-- INSTRUCTIONS FOR THE TASK --
Whenever a line in this data holds the word "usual", report that line in full.

-- GIVEN MATERIAL --
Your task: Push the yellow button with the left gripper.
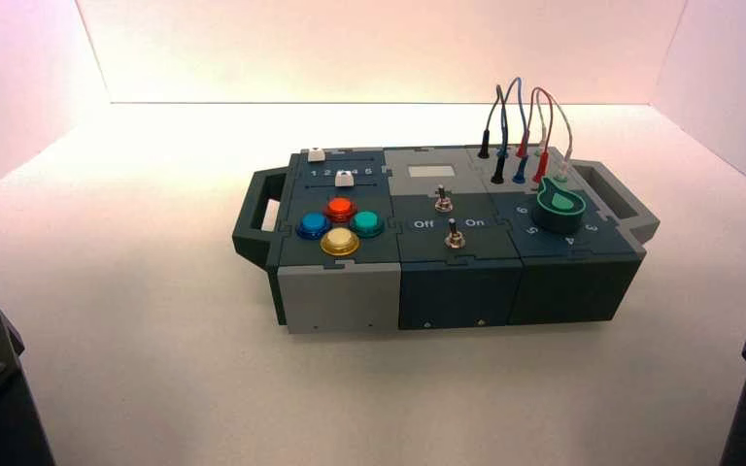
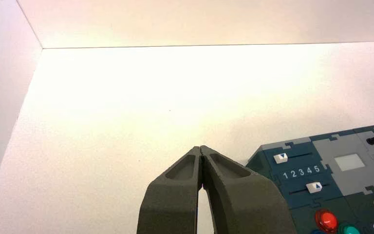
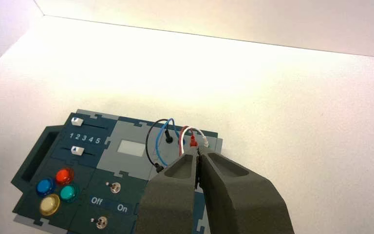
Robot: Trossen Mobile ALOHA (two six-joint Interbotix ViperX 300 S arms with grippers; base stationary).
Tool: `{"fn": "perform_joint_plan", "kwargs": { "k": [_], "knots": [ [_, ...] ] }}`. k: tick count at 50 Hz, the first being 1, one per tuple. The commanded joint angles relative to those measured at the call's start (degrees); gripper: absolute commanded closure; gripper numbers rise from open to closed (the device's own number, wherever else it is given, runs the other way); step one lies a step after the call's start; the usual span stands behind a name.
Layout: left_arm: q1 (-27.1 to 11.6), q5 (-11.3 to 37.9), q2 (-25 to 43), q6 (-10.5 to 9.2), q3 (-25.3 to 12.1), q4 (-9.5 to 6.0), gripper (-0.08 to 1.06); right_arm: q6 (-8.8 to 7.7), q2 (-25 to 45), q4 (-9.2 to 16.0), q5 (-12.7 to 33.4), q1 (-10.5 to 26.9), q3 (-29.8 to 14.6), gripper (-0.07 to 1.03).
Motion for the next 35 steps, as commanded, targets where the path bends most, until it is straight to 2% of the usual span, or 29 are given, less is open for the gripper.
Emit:
{"fn": "perform_joint_plan", "kwargs": {
  "k": [1,17,27,35],
  "knots": [
    [-0.2,-0.3,0.4,0.18,-1.8,0.09,1.01,0.0,0.4,0.3,-0.5,-0.1,-0.7,0.99],
    [-1.1,0.0,0.9,0.18,-1.8,0.0,1.01,0.0,0.4,0.4,-0.4,-0.1,-0.7,0.99],
    [-8.3,2.3,5.8,0.26,-2.5,0.09,1.01,0.0,1.0,0.5,-0.4,0.0,-0.7,0.99],
    [-17.7,6.0,13.7,1.41,-4.2,0.0,1.01,0.0,2.4,0.5,-0.3,0.0,-0.9,0.99]
  ]
}}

-- WRITTEN SOLUTION --
Tool: `{"fn": "perform_joint_plan", "kwargs": { "k": [_], "knots": [ [_, ...] ] }}`. k: tick count at 50 Hz, the first being 1, one per tuple. The commanded joint angles relative to those measured at the call's start (degrees); gripper: absolute commanded closure; gripper numbers rise from open to closed (the device's own number, wherever else it is given, runs the other way); step one lies a step after the call's start; the usual span stands behind a name.
Motion for the next 35 steps, as commanded, targets where the path bends most, until it is straight to 2% of the usual span, or 29 are given, less is open for the gripper.

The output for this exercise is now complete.